Moving to the cloud is often considered a way to obtain valuable information from our data. However, first we must plan and dedicate time How the cloud can help you understand your data
Organizations can be drawn to the cloud by the lure of gaining new information and insights from the data they own. They may learn to retain more successful customers or have a better understanding of profits or costs.
How the cloud can help you understand your data
The benefits of Artificial Intelligence and Machine Learning (AI and ML) implemented in the cloud can work wonders. However, They need “food.” They need raw data to work on and they need it to be in top condition. For many organizations, preparing this “meal” requires time, effort, and attention to detail.
Clear data strategies and priorities
There is no doubt that AI and ML can provide information that organizations they cannot obtain in any other way. Data processing can, if done right, help organizations increase productivity and profits. However, optimal success does not come overnight.. As Yann Lepant, MD of Accenture Technology He says, “It’s easy to be tempted by the vast set of new cloud-based data and AI technologies, as it’s an exciting new playing field to venture into. However, it is also a place where it is easy to consume, waste and get lost ”.
A key factor in avoiding cheating is have clear priorities and a solid data strategy. Lepant says that having them like this will mean that “each initiative is carried out with a purpose and a result, contributing to a maturation journey through the cloud ”.

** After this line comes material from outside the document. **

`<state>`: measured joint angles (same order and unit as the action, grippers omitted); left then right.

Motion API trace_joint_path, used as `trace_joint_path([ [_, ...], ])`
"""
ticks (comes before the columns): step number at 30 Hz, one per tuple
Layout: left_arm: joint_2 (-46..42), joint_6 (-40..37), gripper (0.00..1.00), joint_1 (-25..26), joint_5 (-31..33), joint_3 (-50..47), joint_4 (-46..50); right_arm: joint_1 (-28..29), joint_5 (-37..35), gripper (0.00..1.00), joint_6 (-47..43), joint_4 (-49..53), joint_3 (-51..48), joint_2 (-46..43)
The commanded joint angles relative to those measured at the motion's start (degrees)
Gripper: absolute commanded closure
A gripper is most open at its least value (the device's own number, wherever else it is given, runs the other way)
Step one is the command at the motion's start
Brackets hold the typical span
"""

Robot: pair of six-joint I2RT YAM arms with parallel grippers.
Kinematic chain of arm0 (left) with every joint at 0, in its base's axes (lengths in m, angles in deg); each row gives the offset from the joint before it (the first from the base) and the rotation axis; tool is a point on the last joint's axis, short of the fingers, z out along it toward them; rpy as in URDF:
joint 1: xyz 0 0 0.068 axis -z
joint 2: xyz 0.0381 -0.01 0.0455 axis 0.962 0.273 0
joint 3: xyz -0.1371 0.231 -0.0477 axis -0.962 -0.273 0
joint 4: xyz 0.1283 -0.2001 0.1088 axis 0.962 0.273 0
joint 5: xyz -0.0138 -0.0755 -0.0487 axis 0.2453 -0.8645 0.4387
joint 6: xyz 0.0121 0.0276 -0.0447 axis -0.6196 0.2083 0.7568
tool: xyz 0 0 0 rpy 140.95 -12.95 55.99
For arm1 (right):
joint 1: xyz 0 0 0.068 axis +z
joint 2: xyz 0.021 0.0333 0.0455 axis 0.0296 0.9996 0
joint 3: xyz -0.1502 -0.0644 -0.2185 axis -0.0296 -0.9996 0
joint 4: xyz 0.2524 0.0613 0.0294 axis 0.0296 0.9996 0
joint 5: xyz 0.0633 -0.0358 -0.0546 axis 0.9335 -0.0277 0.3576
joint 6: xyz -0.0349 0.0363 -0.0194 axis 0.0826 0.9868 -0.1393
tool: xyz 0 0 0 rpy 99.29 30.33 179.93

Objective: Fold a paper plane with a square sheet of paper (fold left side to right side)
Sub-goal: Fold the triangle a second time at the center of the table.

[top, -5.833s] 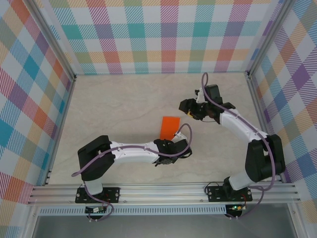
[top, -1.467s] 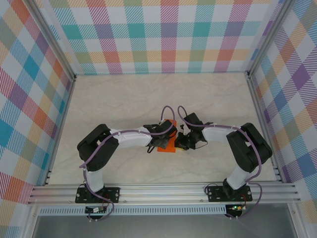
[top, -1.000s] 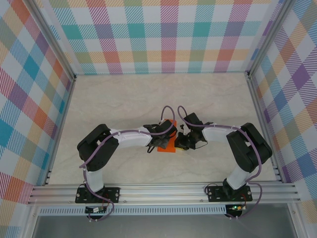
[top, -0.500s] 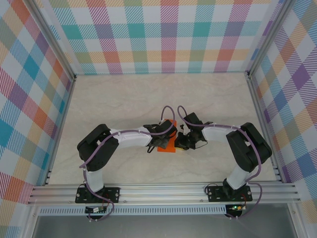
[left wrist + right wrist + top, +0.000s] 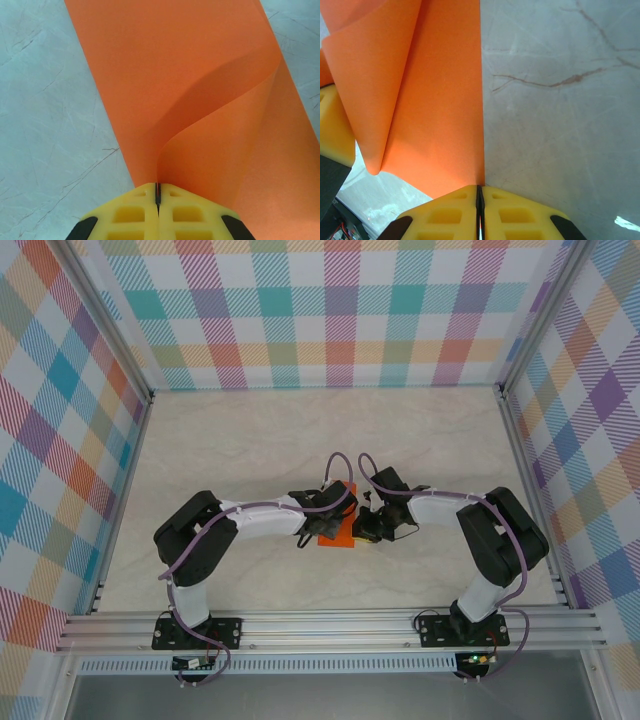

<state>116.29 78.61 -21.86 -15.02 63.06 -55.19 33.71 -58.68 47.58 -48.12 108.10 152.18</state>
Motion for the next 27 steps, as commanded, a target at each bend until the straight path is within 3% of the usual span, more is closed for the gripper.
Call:
trace_joint_path([
  [1,-1.3,-0.8,1.0,-0.9,1.2,0.3,-1.1,1.4,-2.7,0.9,-1.1,0.7,-0.2,3.1],
  [27,1.3,-0.8,1.0,-0.9,1.7,0.0,-1.4,1.4,-2.8,0.9,-1.5,1.2,0.0,3.6],
])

Ingrid Vershuren, head of data strategy at Dow Jones, whose global news database grows by a million articles a day, says the following. “It doesn’t matter how good the technology is if the data that powers it is of poor quality. The first and most important step in getting the most out of our data is to make sure that we are using the correct data. Also that they are structured in a way that they answer the questions we want to ask.“.

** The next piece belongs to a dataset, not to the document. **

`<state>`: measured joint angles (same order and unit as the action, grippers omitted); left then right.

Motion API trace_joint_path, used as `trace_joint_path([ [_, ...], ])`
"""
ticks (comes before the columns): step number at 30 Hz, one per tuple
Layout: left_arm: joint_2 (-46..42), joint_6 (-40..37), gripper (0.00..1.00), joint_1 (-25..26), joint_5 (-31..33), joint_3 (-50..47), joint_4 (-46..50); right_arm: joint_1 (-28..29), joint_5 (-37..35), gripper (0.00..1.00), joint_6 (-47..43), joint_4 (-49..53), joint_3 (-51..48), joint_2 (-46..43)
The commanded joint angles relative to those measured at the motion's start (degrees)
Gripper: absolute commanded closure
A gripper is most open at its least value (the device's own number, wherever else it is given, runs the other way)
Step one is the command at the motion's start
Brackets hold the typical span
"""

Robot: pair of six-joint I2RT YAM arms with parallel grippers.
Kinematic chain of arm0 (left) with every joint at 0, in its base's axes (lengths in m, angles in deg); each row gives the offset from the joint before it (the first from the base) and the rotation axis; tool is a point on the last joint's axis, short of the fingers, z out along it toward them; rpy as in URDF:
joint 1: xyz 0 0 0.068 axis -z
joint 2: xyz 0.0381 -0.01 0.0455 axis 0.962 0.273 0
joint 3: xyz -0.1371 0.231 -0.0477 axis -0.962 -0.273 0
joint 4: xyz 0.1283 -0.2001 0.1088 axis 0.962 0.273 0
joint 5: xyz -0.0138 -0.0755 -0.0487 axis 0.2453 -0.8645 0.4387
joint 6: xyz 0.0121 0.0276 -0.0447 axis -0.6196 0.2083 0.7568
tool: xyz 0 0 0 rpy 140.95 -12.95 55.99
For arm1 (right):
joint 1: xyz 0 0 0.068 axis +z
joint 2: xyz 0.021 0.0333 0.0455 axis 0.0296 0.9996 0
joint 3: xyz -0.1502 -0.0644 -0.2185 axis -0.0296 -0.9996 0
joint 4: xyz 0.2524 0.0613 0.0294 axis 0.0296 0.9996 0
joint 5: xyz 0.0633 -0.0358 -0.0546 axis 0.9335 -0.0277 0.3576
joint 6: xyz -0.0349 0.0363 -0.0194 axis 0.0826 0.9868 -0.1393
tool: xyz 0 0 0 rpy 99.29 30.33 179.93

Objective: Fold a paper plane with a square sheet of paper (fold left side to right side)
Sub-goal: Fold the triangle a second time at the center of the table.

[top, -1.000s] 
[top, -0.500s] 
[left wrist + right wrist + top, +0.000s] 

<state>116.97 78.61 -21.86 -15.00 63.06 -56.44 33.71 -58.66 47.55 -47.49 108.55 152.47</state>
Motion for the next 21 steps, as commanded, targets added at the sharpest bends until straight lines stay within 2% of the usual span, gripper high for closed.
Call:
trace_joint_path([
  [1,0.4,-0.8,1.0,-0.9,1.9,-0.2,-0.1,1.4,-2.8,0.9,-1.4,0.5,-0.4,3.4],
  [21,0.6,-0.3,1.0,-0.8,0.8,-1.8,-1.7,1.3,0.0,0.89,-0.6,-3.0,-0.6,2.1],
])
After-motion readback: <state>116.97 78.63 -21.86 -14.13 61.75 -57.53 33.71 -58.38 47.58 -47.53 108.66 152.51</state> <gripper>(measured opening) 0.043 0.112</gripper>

Cleanliness and refinement
Another couple of related tasks that may need to be done before AI and ML can work their magic they are cleaning old data and refining new data that is collected.

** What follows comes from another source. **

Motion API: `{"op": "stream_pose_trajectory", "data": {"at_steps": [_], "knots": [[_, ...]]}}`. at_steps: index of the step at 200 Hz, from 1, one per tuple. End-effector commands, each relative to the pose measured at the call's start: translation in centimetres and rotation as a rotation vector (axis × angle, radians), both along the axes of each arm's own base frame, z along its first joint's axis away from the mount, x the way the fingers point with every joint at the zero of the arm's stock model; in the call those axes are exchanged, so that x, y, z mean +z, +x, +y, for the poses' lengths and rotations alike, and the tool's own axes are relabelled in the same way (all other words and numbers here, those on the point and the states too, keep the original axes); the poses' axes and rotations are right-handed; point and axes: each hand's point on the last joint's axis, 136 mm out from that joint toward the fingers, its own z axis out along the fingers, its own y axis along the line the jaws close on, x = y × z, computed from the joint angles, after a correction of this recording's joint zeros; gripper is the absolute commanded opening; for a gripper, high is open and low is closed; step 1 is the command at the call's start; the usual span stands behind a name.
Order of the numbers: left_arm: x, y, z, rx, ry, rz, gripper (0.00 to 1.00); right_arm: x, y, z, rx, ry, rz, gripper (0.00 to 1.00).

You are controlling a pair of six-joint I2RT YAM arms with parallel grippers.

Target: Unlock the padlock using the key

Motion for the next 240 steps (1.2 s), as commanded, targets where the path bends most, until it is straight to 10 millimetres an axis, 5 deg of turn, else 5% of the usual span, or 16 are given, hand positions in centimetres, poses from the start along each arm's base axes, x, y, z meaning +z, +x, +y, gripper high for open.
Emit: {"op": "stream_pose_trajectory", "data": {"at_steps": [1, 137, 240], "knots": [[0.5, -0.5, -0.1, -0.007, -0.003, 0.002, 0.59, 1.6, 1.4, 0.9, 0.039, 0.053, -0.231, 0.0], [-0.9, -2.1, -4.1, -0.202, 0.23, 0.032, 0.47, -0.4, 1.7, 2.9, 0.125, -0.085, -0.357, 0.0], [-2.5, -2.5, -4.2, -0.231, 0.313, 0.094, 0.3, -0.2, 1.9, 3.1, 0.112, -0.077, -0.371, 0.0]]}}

Part of the cleanup task will involve getting data out of the silos. This can be complicated, but it is worth the effort, and organizations undertaking this task can take comfort in the fact that they are not alone. Often times, data silos are the result of historical practice and how things have grown organically over time. It takes a concerted effort to undo in a relatively short time what was accumulated over a much longer period. But as Lepant points out, there really are shortcuts. “From getting a 360-degree view of the customer, to end-to-end supply chain management, to fraud prevention and smart forecasting, the list of business results that enables the elimination of data silos is endless. “, He says.
Cleaning data is another task that can take time, but eThe effort is definitely worth it in the long run. Vershuren provides some helpful tips to help keep your cleaning task focused. “Before you start cleaning data, you need to determine how this data will be used and what insights you need to generate. Ask yourself, what does perfection look like? From here, we must define the data fields thatand will be part of our set and the entry for each of these fields ”. Indeed, you have to work retrospectively from the results we want to obtain and then determine what data we need to obtain them.
Analysis and information finally arrive
With clean data, a clear data strategy in place, and perhaps some new data collection streams as well, an organization is finally in a position to start using AI and ML.
However, This is not the end of the story. To continue to gain insights over time, data must take its place, without silos, front and center. Or, as Lepant says, “Implement a program to update ways of working, culture, and data literacy to help the business become more data-driven and self-service.”